Hello everyone.
I have been catching up with the recent literature regarding long context. I am reading kaiokendev post and NTK scaling. One question that I have and seem not answered by their post or any other posts is that, isn't attention quadratic? I still recall the O(L^2) complexity that is countless referred to in the older literature (e.g. longformer or bigbird). (I read somewhere that it turns out that it is actually the MLP that consumes the most in practice but still the longer the sequence length is the more memory it would take).
Based on my understanding of the current work on long context, they are tweaking the frequency or base in the rotary embedding, which makes the model interpolate unseen sequence length, but still, you need much more memory for 8k sequence input than 2k. Is this issue solved? I appreciate any pointers. Thanks!

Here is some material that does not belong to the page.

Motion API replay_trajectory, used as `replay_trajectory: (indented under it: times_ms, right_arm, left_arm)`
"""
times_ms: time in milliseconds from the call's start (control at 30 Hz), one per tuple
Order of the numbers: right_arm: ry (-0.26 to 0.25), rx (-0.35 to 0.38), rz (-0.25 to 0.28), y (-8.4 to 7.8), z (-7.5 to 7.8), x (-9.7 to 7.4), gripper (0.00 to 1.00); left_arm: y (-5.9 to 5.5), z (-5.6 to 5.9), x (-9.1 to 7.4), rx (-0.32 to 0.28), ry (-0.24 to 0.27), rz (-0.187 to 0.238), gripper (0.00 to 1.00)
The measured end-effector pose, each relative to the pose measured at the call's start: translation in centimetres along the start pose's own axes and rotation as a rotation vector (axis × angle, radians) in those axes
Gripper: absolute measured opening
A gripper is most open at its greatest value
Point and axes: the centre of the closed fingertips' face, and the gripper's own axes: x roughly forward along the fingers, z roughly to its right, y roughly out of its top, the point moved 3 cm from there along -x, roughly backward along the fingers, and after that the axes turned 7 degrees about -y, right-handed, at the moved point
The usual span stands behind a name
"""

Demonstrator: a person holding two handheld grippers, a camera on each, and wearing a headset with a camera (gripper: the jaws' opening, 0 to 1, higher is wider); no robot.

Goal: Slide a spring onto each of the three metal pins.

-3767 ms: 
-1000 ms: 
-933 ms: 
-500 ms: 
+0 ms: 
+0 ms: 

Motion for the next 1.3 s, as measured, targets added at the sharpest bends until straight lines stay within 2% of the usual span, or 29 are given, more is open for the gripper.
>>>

While there are some techniques for sub-quadratic transformer scaling (Longformer, Longnet, Retentive Network, and others), there haven't really been any state of the art models trained with these techniques and they cannot be applied to existing models, so they aren't really being used. As for why these techniques aren't being used in new models, that is either because they harm performance too much, or are considered to be too risky and more proven architectures are used instead. If there were models trained using these techniques and they were good, then people would use them, but for now there just isn't any models actually using them, so we are stuck with O(n^2) computation and memory.